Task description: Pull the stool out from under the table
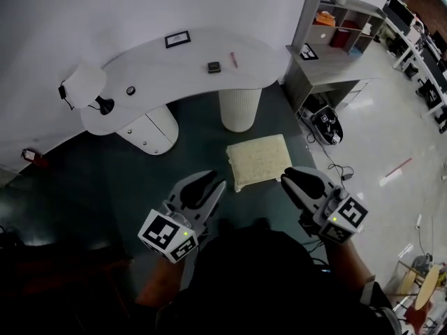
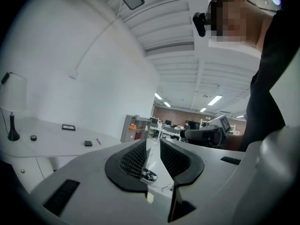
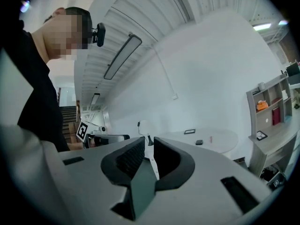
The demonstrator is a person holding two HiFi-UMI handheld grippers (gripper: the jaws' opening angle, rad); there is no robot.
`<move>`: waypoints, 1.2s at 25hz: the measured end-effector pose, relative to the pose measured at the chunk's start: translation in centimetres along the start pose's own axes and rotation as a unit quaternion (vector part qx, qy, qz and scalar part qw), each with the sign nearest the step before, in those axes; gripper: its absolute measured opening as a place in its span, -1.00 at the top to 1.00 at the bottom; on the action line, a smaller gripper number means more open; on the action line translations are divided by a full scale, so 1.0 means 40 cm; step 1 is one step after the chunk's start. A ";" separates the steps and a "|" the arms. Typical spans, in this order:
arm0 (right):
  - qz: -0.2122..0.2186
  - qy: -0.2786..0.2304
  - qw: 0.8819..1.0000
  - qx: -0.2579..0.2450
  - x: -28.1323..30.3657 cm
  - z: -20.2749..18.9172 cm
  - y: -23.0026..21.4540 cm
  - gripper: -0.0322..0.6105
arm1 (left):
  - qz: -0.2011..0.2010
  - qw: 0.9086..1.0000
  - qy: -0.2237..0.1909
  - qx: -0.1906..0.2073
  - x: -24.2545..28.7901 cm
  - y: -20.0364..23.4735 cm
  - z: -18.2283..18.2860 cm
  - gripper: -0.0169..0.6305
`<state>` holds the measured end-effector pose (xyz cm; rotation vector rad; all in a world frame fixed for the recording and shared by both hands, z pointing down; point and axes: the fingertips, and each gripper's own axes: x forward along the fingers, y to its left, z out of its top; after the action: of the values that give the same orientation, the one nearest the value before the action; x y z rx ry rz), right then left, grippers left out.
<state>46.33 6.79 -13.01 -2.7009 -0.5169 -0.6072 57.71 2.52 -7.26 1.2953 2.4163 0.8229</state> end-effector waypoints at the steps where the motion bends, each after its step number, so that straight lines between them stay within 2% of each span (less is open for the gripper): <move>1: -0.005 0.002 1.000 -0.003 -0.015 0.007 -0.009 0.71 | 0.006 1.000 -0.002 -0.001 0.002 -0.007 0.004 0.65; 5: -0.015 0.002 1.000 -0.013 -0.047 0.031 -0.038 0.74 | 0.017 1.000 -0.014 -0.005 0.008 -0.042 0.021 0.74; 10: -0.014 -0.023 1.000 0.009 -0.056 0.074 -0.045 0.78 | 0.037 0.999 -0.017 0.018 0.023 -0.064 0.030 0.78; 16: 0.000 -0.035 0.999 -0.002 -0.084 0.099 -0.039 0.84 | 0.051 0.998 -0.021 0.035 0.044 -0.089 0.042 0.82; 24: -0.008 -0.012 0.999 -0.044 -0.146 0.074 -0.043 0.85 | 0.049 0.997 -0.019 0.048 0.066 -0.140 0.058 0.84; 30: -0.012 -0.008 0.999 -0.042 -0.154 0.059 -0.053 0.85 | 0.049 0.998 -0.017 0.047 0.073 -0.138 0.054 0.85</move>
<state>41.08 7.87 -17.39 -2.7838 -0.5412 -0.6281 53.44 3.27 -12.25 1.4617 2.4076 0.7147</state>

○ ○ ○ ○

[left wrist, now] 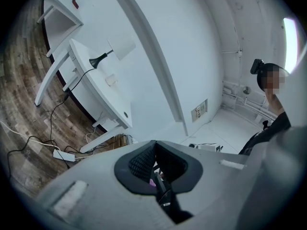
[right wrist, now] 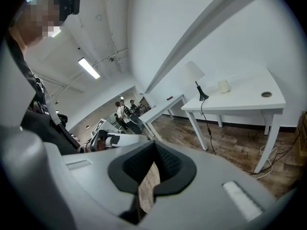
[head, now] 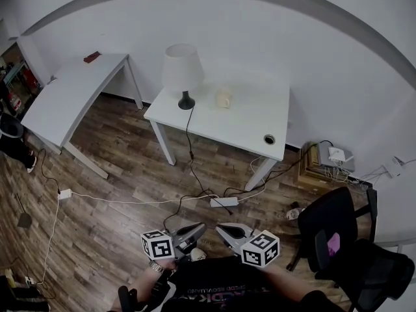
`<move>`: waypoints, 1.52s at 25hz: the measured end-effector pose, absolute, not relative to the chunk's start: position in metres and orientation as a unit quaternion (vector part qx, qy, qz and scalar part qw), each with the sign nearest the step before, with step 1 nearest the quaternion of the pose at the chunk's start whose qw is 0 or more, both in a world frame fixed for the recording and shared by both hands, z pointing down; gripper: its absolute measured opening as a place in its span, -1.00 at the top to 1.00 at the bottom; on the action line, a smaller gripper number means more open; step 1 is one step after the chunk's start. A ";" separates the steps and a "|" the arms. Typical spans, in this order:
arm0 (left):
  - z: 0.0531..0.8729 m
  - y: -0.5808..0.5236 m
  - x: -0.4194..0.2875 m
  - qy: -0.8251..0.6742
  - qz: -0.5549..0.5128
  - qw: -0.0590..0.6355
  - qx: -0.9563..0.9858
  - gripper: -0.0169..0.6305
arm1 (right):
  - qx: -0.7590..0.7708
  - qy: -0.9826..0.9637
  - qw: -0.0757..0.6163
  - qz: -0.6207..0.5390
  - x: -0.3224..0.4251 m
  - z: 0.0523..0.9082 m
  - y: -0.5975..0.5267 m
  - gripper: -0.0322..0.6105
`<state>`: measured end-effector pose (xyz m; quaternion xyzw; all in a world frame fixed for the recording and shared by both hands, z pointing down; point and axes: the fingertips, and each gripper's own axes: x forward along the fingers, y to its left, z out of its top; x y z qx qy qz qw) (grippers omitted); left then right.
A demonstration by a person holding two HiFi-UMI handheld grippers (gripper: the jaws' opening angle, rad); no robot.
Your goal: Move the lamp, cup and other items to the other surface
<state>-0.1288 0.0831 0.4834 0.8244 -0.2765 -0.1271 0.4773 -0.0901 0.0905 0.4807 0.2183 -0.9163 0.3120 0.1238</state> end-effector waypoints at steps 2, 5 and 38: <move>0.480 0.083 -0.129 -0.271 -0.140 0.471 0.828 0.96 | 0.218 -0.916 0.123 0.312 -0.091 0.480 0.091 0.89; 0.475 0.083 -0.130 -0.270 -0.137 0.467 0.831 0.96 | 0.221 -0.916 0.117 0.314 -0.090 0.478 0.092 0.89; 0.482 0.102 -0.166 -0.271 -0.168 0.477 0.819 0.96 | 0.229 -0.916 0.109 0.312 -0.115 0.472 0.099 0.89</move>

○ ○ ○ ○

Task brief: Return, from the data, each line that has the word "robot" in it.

Finished task:
The demonstrator is a person holding two HiFi-UMI handheld grippers (gripper: the jaws' opening angle, rad); there is no robot.
A demonstration by a person holding two HiFi-UMI handheld grippers (gripper: the jaws' opening angle, rad); no robot.

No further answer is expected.